== TASK BRIEF ==
Line by line, copy the material below exactly.

== RAW DATA ==
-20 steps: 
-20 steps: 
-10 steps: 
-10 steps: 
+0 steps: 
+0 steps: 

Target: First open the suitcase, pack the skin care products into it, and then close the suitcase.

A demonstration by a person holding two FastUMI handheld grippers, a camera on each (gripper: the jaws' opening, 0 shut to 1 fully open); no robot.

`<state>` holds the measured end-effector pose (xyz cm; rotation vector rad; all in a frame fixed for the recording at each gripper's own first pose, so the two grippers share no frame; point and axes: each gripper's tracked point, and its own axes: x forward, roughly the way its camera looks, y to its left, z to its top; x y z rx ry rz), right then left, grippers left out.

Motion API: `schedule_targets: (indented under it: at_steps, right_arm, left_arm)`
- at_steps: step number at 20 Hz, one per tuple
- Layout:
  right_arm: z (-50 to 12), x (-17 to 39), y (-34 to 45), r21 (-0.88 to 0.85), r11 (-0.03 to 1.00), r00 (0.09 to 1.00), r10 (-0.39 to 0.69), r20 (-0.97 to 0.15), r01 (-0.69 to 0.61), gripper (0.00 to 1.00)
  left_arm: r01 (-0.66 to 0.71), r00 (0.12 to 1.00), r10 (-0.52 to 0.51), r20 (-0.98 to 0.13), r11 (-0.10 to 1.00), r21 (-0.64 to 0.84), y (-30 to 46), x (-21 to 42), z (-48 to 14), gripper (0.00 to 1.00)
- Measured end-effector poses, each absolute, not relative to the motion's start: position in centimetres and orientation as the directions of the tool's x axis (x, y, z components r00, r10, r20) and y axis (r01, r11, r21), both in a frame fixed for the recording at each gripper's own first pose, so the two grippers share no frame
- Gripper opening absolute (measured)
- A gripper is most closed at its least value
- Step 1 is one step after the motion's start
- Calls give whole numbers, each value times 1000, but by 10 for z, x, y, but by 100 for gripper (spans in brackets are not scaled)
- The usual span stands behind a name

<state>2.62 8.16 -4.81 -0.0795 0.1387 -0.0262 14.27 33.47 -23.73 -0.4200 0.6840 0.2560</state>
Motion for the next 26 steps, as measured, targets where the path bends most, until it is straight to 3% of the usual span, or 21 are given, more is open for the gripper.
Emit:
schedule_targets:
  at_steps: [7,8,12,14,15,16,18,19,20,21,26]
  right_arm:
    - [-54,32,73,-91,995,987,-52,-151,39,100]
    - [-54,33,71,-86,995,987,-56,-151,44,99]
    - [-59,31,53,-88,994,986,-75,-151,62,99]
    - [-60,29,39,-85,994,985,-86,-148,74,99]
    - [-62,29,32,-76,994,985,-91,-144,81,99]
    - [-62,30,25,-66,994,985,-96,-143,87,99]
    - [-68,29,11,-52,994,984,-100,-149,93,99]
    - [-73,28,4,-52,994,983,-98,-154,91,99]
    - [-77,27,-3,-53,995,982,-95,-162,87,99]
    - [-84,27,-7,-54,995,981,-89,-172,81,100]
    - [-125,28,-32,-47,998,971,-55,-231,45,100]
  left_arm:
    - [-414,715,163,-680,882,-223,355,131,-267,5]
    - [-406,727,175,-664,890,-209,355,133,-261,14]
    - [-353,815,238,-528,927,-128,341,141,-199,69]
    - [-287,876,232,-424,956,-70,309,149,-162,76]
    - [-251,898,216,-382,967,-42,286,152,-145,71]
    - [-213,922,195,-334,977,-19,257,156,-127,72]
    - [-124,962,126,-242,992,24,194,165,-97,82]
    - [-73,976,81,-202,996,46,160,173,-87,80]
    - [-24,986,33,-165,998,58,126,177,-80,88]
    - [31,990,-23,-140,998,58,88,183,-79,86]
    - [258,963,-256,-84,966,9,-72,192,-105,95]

== RESPONSE BELOW ==
-20 steps: 
-20 steps: 
-10 steps: 
-10 steps: 
+0 steps: 
+0 steps: 

Target: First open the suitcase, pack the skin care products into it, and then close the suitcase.

A demonstration by a person holding two FastUMI handheld grippers, a camera on each (gripper: the jaws' opening, 0 shut to 1 fully open); no robot.

`<state>` holds the measured end-effector pose (xyz cm; rotation vector rad; all in a frame fixed for the recording at each gripper's own first pose, so the two grippers share no frame; point and axes: each gripper's tracked point, and its own axes: x forward, roughly the way its camera looks, y to its left, z to its top; x y z rx ry rz), right then left, grippers left out.

Motion API: `schedule_targets: (indented under it: at_steps, right_arm, left_arm)`
- at_steps: step number at 20 Hz, one per tuple
- Layout:
  right_arm: z (-50 to 12), x (-17 to 39), y (-34 to 45), r21 (-0.88 to 0.85), r11 (-0.03 to 1.00), r00 (0.09 to 1.00), r10 (-0.39 to 0.69), r20 (-0.97 to 0.15), r01 (-0.69 to 0.61), gripper (0.00 to 1.00)
  left_arm: r01 (-0.66 to 0.71), r00 (0.12 to 1.00), r10 (-0.52 to 0.51), r20 (-0.98 to 0.13), r11 (-0.10 to 1.00), r21 (-0.64 to 0.84), y (-30 to 46), x (-21 to 42), z (-48 to 14), gripper (0.00 to 1.00)
- Measured end-effector poses, each absolute, not relative to the motion's start: position in centimetres and orientation as the directions of the tool's x axis (x, y, z components r00, r10, r20) and y axis (r01, r11, r21), both in a frame fixed for the recording at each gripper's own first pose, so the two grippers share no frame
- Gripper opening absolute (measured)
- A gripper is most closed at its least value
- Step 1 is one step after the motion's start
- Calls give whole numbers, each value times 1000, but by 10 for z, x, y, but by 100 for gripper (spans in brackets are not scaled)
- The usual span stands behind a name

<state>2.62 8.16 -4.81 -0.0795 0.1387 -0.0262 14.27 33.47 -23.73 -0.4200 0.6840 0.2560</state>
Motion for the next 26 steps, as measured, targets where the path bends most, until it is straight to 3% of the usual span, or 21 are given, more is open for the gripper.
Emit:
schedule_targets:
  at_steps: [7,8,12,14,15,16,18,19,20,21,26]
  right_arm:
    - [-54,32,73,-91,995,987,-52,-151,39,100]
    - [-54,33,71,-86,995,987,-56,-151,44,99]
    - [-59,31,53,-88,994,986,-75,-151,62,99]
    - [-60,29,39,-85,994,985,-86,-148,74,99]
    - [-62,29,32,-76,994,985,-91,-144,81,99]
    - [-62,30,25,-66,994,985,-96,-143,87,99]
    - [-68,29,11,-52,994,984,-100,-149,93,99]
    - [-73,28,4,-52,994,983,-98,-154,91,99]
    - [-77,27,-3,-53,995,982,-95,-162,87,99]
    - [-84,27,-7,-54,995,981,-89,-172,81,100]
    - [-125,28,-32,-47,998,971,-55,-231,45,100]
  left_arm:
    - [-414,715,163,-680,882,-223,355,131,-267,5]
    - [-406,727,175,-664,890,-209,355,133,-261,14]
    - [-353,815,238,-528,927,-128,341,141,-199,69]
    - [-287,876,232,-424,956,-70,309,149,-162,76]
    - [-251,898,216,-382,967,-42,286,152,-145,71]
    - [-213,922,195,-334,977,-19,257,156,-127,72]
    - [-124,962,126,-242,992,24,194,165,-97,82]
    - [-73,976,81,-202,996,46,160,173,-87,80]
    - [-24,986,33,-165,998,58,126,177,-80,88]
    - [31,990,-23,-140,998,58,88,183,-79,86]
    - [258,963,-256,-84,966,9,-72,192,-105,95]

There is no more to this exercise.